Temple women’s basketball loses on Senior Day

The team honored its three seniors before the game, but was unable to to beat Tulsa.

Graduate forward Lena Niang prepares to make a jump shot during the Owls' game against Tulsa at McGonigle Hall on Feb. 29. | NICHOLAS DAVIS / THE TEMPLE NEWS

Temple University women’s basketball (15-13, 7-8 The American Athletic Conference) could not contain the ball against Tulsa (8-20, 3-12 The AAC) on Saturday afternoon, racking up 19 turnovers en route to a loss at McGonigle Hall. Tulsa gained its third win of 2020, while Temple lost its third consecutive game.

It was Senior Day for Temple, as the team saw graduate forward Lena Niang, senior guard Ciara Forde and senior center Shannen Atkinson play their final regular season game in McGonigle Hall. All three were placed in the starting lineup to begin the game. Forde accumulated her first career start and played the opening two minutes of the game. Each of the three seniors were honored prior to tip-off with their family and friends. 

However, the pregame ceremony and excitement did not transfer into the game, coach Tonya Cardoza said.

“I felt like right from the start, we didn’t play like it was our last home game,” Cardoza said. “I felt like we didn’t have any energy. We weren’t passionate about it being our last home game and that’s never happened. I’ve been a part of senior nights where I feel like I’ve had to calm people down and try to let them know that we can’t win in the first minute.”

Tulsa jumped out to a six-point lead with four minutes and 52 seconds remaining in the first quarter and led 20-16 at the start of the second quarter. The Golden Hurricane shot 47.6 percent on field goals in the first quarter and nailed 2-of-4 three-point shots in the first frame.

Both teams struggled through the second quarter, with Temple scoring just 15 points to Tulsa’s 11, helping the teams draw even at 31 points apiece at the end of the first half. Both teams shot identical field goal percentages in the first half—39.4 percent—and combined for 23.1 percent on threes in the second quarter.

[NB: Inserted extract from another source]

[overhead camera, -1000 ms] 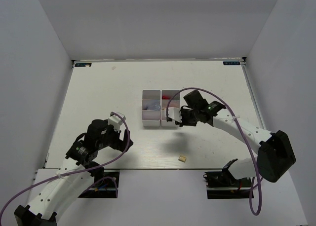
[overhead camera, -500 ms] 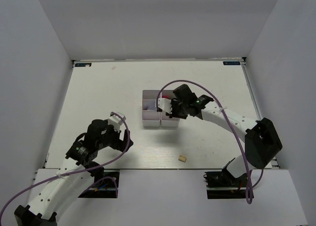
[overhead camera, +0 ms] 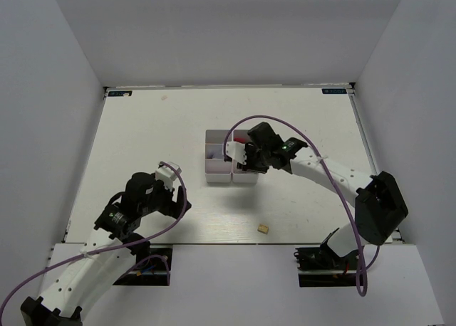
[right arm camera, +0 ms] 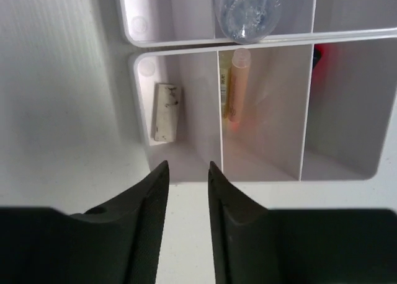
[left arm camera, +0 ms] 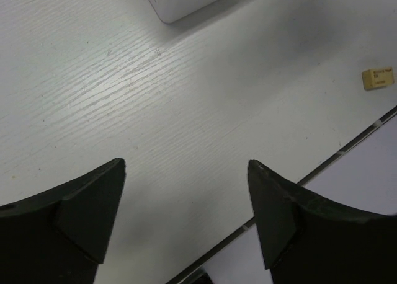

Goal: Sort the stationery into containers
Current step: Place the stationery in the storage box, then pick up the stationery from the corner of the board.

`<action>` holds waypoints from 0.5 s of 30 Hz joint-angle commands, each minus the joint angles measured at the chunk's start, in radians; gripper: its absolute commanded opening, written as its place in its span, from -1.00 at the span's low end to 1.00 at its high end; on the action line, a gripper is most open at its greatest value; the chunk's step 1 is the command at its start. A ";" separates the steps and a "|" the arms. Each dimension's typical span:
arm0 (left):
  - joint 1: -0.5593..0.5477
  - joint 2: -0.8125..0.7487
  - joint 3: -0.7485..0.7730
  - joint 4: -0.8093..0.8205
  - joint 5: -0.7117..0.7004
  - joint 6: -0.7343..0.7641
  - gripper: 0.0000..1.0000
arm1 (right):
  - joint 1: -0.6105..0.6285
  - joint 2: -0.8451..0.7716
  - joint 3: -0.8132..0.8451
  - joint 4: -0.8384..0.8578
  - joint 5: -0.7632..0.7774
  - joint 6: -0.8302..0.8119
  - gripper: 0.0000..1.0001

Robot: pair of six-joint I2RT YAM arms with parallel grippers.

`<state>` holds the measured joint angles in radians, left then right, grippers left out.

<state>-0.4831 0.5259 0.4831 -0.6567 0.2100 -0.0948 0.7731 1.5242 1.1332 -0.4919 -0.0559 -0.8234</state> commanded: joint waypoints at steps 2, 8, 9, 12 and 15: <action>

“Most of the time when we were trying to run something today I felt like in particular, there was always someone that wasn’t doing something that they were supposed to,” Cardoza said. “It was always offense was never running the way it was supposed to run because someone would forget to do something.”

Temple also turned the ball over seven times in the second and fourth quarters. Tulsa racked up 18 points off of turnovers during the game, which included five of its 11 points in the second quarter.

“Honestly, I just felt like we weren’t in tune,” Cardoza said. “Didn’t matter what we were running, it just felt like every play we tried to run, someone wasn’t doing their job and they now were shooting the gap and jumping in the passing lane. They clogged the lane a little bit and made it difficult. I just felt like our mentality wasn’t into the game.”

Redshirt-sophomore guard Ashley Jones, who had seven turnovers for the game, echoed the same sentiment. 

“I just felt like our offense was off and like Coach said when we were running the plays it was just off,” Jones said.

Temple could have evened out the score in the final minutes, following a comeback from a seven-point gap with two minutes, two seconds remaining. Junior guard Emani Mayo, coming off a season-high 38 minutes against Central Florida, forced two turnovers in 20 seconds and added four points to bring Temple back within three points with one minute and 34 seconds remaining. 

“I just wanted to bring energy and I knew we needed stops, so I was just staying in-tune, trying to get deflections and bring energy to the team,” Mayo said.

Temple got back within a point with one minute and 31 seconds remaining but could not shut down Tulsa senior guard Rebecca Lescay, who knocked down a jump shot with 59 seconds remaining to put the Golden Hurricane lead at three points.

“It’s the last home game and we’re still talking about the same things,” Cardoza said. “We had it under control. We put ourselves in the position early on in January that all we had to do was just take care of business, and we didn’t take care of business. So whatever happens, happens but we didn’t do our part.”

Temple will conclude its regular season on Monday against Tulane (12-15, 7-7 The AAC) in New Orleans at 8 p.m.